Figure 14_Forme des parcours : cul-de-sacs, Saint-Bruno-de-Montarville

Enfin, les traverses sont également importantes (Figure 15). Elles représentent des liens ou des ligaments dans le tissu urbain. Il y a, d’une part, des traverses entre les grands axes parallèles nord-est, dont une pour accéder au quartier industriel et l’autre près de la montagne. D’autre part, des traverses importantes permettent de lier le quartier au sud de la route 116 au reste de la ville. On remarque à cet effet que celle-ci marque une barrière importante dans la réalité de Saint-Bruno.
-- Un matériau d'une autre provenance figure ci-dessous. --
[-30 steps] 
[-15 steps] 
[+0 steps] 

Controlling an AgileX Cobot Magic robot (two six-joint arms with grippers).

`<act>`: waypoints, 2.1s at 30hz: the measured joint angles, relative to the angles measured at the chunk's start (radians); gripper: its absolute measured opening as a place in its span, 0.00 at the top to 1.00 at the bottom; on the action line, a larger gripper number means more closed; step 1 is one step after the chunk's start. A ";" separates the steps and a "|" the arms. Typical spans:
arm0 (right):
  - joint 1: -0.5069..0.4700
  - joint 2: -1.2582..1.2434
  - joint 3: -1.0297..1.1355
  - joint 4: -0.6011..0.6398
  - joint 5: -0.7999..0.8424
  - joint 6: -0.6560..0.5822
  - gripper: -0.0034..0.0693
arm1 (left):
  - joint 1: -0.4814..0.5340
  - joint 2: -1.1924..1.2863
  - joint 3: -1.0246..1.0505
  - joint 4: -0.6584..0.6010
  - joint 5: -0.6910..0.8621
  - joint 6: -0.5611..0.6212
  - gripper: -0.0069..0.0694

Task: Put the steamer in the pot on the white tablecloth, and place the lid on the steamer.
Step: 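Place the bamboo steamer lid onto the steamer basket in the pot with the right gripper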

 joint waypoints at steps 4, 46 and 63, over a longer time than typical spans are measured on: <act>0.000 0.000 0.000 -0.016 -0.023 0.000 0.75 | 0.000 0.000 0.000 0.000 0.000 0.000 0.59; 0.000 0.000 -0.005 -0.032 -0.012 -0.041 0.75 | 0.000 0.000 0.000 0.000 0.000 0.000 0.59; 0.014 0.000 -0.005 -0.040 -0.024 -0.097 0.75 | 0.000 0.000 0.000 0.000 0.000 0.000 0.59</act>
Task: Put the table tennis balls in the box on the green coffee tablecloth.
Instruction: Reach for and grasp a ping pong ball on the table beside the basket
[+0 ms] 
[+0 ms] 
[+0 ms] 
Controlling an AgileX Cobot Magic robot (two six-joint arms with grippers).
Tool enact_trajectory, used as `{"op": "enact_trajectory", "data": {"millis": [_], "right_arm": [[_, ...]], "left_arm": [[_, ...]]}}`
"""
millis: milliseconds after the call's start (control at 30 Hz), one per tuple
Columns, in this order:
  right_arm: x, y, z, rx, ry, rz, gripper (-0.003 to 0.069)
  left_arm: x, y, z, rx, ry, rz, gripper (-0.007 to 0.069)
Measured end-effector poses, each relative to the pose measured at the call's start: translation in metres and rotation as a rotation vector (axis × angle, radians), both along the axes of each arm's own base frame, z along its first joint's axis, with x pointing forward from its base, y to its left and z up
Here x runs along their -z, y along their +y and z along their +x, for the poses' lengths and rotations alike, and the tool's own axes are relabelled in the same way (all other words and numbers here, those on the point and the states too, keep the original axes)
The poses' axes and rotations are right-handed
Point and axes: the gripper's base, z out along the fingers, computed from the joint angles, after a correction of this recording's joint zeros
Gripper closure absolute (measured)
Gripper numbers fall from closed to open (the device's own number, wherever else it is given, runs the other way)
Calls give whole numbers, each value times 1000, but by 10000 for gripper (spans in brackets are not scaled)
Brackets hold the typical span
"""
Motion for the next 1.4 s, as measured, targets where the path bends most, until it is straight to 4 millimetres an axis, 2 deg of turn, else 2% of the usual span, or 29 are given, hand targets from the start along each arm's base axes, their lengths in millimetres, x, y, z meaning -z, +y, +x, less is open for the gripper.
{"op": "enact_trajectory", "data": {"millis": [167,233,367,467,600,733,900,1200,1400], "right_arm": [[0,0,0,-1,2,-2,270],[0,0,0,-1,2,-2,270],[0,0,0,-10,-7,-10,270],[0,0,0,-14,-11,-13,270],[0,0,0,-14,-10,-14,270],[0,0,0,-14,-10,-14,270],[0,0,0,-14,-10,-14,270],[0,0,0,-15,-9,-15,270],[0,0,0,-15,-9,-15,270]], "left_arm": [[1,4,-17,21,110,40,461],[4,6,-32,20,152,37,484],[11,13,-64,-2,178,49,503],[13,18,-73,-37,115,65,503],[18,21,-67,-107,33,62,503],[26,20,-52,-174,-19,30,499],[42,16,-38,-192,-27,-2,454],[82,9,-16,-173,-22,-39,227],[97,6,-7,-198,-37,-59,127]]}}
Figure 15_Forme des parcours : traverses, Saint-Bruno-de-Montarville

En somme, les résultats sur les formes de parcours permettent d’affirmer la prépondérance du centre par rapport aux quartiers résidentiels centraux. La majorité des

déplacements se concentrent sur les axes principaux. Par ailleurs, l’analyse permet de comprendre que par des formes en boucles et en culs-de-sac, le mouvement s’apparente à un rituel ; le sens, la direction, la séquence des paysages devient importante, faisant place, sur le passage, à des vues prenantes. Il est également important de s’attarder aux lieux non fréquentés. Les axes autoroutiers ainsi que le secteur des promenades sont complètement évités. Aussi, rares sont les cheminements dans le secteur agricole. Deux résidants seulement ont entrepris le rang des 25 ainsi que la boucle du côté des villes voisines pour en apprécier cet aspect. Le secteur au sud de la 116, ainsi que certaines composantes du Parc national (vergers, carrière, mont de ski) sont également délaissées. On peut donc dire que la majorité des cheminements sont concentrés au village et dans la montagne puis s’étendent au travers des grandes artères. Les rues des quartiers résidentiels sont souvent évitées ; on a du mal à s’y retrouver. De manière générale, les cheminements s’apparentent à la forme radioconcentrique de la ville.